If there was ever a testament to the notion that one needn’t shout to cut through the noise, it is Lucie and Luke Meier, the co-creative directors of Jil Sander. The house may have been built on Germanic minimalism, but in the hands of the wife-and-husband duo it has become a byword for elegant design imbued with the warmth of handcraft. Softly-spoken clothes, if you will, not unlike their creators.
That means all the more considering that the current fashion landscape is awash with adeafening sensory overload of opulence, blisteringly loud embellishment and a Versailles-worth of feathers-and-frou-frou. At Jil Sander, however, the intention remains the same each season: to create beautiful clothes that will last a lifetime and survive the revolution.
And of course, once clothes become timeless in their appeal and quality, they transcend fashion. Rightly so, given the current (soaring) climate. That makes writing about Jil Sander’s navy/beige/oxblood/black clothes especially hard because it is almost always channelling the same energy — that of crisp cotton shirting, sharp-yet-fluid tonal tailoring and beautifully classic cashmere coats. The point is that it doesn’t necessarily need to reinvent the wheel because the wheel is already spinning at breakneck speed. That’s what makes it a quietly radical approach to building a modern brand.
Even as the guest designer of Pitti Imagine in Florence, the Meier’s AW20 menswear show marked an understated homecoming for the pair. They actually met in Florence, in 2001, when they were both students at the Polimoda fashion school here and became roommates in a shared apartment. She is Swiss, he is Canadian; she eventually ventured into the world of Dior haute couture, he into the Supreme streetwear universe — it’s all very romantic.
Almost 20 years later, united in both matrimony and creativity, they filled the refectory of Santa Maria Novella with mountains of marigolds, known for their healing qualities everywhere from Mexico to India, and the juddering beat of Bjork’s Hidden Place (Possible exotic reference, you ask? No, it was a nod to Santa Maria Novella, the iconic 600-year-old Florentine apothecary.)

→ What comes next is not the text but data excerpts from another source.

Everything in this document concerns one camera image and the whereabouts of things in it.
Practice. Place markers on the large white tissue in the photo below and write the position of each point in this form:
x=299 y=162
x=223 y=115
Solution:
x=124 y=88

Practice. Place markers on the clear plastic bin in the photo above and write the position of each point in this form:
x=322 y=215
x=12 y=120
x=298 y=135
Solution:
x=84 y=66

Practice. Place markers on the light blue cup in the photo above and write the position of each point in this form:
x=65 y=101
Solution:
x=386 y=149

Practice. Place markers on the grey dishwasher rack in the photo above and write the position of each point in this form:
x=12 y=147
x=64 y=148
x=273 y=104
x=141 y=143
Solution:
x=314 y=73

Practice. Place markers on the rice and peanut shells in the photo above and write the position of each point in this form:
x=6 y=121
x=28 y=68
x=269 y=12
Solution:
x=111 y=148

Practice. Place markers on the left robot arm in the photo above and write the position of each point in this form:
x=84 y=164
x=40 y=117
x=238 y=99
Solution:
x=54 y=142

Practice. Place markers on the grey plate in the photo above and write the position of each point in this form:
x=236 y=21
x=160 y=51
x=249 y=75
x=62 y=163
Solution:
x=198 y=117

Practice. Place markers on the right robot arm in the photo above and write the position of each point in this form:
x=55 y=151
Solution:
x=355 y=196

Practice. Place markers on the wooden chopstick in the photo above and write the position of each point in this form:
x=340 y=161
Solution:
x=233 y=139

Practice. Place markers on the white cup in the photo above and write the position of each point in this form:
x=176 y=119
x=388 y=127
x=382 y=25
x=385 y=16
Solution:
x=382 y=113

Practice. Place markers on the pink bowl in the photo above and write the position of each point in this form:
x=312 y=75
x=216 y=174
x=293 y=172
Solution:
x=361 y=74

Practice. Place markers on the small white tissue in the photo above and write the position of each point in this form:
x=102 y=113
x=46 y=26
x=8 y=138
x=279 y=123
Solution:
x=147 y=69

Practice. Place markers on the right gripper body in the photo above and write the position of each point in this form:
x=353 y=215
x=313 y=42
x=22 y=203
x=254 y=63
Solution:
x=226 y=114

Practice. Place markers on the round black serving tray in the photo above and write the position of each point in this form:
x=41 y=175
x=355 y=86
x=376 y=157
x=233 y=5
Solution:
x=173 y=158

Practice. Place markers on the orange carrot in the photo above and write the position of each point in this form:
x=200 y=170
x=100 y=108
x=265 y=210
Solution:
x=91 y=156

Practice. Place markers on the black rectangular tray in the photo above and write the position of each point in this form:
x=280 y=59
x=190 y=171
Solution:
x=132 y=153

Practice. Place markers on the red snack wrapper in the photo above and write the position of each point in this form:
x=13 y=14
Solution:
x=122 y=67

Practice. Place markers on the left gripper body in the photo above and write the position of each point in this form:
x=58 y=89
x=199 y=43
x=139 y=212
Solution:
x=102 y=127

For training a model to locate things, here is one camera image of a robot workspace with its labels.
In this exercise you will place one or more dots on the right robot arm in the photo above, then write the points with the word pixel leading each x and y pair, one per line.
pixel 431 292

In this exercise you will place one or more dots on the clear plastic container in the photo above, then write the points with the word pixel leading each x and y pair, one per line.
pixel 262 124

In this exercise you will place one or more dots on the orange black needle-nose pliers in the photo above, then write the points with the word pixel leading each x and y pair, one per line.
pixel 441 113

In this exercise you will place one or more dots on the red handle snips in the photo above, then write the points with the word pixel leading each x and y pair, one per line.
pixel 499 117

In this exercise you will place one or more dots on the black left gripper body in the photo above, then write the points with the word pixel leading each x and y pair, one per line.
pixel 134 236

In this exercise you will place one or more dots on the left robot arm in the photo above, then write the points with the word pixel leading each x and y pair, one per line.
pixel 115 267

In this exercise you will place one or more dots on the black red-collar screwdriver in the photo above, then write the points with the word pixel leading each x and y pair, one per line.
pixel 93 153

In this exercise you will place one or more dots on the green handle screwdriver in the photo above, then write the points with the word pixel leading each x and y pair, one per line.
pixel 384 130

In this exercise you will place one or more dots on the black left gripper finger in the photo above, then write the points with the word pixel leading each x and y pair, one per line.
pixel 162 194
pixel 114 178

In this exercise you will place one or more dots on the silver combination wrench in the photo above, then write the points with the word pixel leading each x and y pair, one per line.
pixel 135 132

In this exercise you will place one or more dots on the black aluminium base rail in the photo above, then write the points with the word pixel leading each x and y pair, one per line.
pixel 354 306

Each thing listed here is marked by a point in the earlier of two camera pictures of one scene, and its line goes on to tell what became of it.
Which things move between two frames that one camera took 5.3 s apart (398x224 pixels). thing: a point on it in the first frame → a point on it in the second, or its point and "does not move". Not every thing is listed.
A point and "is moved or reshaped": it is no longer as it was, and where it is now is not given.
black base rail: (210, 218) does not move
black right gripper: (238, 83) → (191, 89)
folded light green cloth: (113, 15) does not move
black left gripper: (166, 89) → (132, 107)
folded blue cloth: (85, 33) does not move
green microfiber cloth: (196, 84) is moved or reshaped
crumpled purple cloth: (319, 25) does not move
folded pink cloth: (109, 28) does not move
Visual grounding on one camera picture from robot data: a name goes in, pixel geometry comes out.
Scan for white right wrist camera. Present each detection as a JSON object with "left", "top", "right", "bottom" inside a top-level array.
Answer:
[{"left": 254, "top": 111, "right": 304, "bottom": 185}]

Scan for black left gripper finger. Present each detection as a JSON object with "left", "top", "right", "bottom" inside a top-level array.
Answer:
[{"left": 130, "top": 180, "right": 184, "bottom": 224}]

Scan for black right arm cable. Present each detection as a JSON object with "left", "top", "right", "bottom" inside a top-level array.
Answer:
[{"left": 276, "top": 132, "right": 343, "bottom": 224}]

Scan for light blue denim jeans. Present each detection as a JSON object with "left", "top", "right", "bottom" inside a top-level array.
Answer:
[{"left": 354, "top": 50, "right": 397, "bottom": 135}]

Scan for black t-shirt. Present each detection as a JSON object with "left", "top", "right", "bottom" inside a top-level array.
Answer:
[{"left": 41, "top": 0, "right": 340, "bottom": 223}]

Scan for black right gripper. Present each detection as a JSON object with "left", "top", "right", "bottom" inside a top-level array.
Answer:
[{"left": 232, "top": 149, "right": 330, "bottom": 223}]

It was the clothes, free from any logos, branding or kitsch novelties, that did the talking. “We started by thinking about Florence and what it means to us and what our connection is to Florence,” Luke explained after the show. “We really discovered making and craft here, and our education started here, so we started by looking at craft and handmade things.”
So if there was a takeaway, let it be the gestures towards the emotion of handcraft from around the world — neat rows of hand-hammered silver embellishments from the South-West of America, Japanese wools, hand-woven English tweeds, chunky Shetland wool tabards, hand-stained watercolour silks and plenty of Tuscan-crafted leathers and cashmeres. All of it was transposed through a play on proportion — big volumes in light textures; layering that somehow seemed lightweight.
How do the designers feel about their work as an antidote to the clamour of the industry? “This is what we want to do,” Lucie simply put it. “We just think about what is right for us instead of the whole scope.” Luke chipped in: “We just do what we feel and maybe that’s radical.” Radical, yes. Important, definitely.